FORGIVENESS ON A KID’S FIRST JOB

Forgiveness was the most important lesson best-selling author Tony Hillerman learned as a kid on his first job. His story goes...

"I was 14 when Mr. Ingram knocked on our farmhouse door in Sacred Heart, Oklahoma (pop. 38). The old sharecropper lived about a mile down the road and needed help moving an alfalfa field. It was the first time I was actually paid for work -- about 12 cents and hour, not bad when you consider it was 1939 and we were still mired in the Great Depression.
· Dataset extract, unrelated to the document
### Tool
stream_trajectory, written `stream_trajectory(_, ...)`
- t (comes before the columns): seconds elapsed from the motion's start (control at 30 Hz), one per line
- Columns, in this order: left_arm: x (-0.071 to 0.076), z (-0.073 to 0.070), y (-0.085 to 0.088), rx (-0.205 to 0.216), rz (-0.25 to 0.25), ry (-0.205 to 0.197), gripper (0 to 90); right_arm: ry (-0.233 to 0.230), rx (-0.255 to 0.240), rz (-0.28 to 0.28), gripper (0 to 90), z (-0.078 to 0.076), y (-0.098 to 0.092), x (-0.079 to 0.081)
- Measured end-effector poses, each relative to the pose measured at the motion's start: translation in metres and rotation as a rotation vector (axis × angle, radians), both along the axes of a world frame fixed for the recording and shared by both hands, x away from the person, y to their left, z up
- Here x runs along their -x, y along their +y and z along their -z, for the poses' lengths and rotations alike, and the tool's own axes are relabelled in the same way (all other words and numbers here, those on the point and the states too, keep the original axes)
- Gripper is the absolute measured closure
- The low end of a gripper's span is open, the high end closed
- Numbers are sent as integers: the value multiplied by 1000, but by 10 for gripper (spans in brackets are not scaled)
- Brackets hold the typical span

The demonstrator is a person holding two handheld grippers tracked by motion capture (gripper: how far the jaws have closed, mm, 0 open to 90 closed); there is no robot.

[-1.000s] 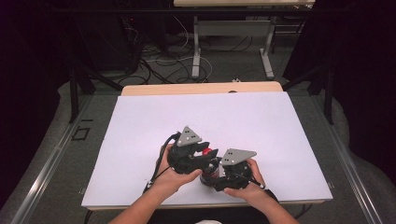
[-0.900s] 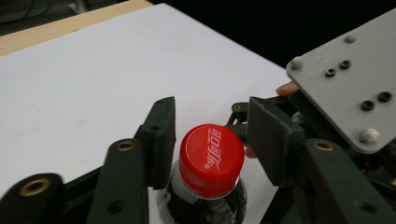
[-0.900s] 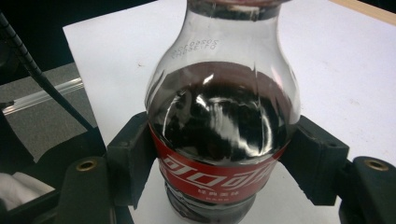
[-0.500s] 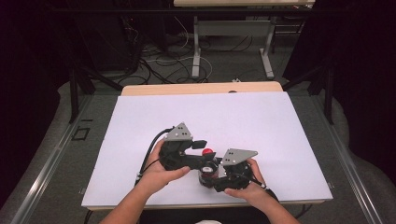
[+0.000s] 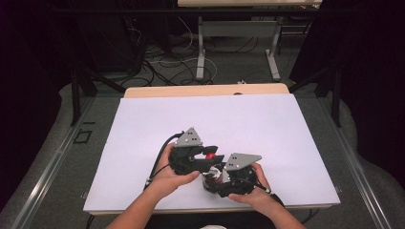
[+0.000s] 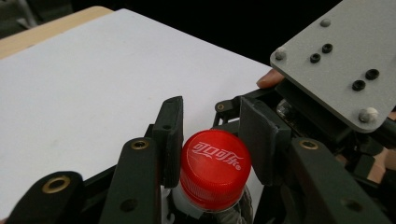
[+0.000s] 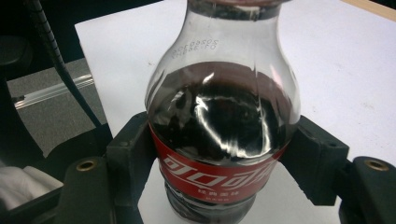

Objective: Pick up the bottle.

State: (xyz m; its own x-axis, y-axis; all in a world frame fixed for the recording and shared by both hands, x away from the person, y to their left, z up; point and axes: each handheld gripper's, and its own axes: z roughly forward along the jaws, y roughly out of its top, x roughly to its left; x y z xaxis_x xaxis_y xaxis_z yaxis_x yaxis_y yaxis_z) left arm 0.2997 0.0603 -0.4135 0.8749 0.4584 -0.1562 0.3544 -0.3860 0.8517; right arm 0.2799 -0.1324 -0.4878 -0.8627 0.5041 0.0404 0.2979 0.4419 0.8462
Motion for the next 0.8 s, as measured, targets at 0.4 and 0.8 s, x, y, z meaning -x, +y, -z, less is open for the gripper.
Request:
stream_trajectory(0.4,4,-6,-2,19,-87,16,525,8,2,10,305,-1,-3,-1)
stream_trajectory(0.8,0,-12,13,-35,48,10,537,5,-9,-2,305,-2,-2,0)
"Mr. Ingram liked the job I did and ended up hiring me to dig postholes. I even helped to deliver a calf. One day he found an old truck that was stuck in the soft, sandy soil of the melon patch. It was loaded up with melons that someone had tried to steal before their truck got bogged down.

"Mr. Ingram explained that the truck’s owner would be returning soon, and he wanted me to watch and learn. It wasn’t long before a local guy with a terrible reputation for fighting and stealing showed up with his two full-grown sons. They looked really angry.

"Calmly Mr. Ingram said, ’Well, I see you was wantin’ to buy some watermelons.’

"There was a long silence before the man answered, ’Yeah, I guess so. What are you wantin’ for ’em?’

"Twenty-five cents each."

"Well, I guess that would be fair enough if you help me get my truck out of here."

Hillerman continues, "It turned out to be our biggest sale of the summer, and a nasty, perhaps violent incident had been avoided. After they left, Mr. Ingram smiled and said to me, ’Son, if you don’t forgive your enemies, you’re going to run out of friends.’"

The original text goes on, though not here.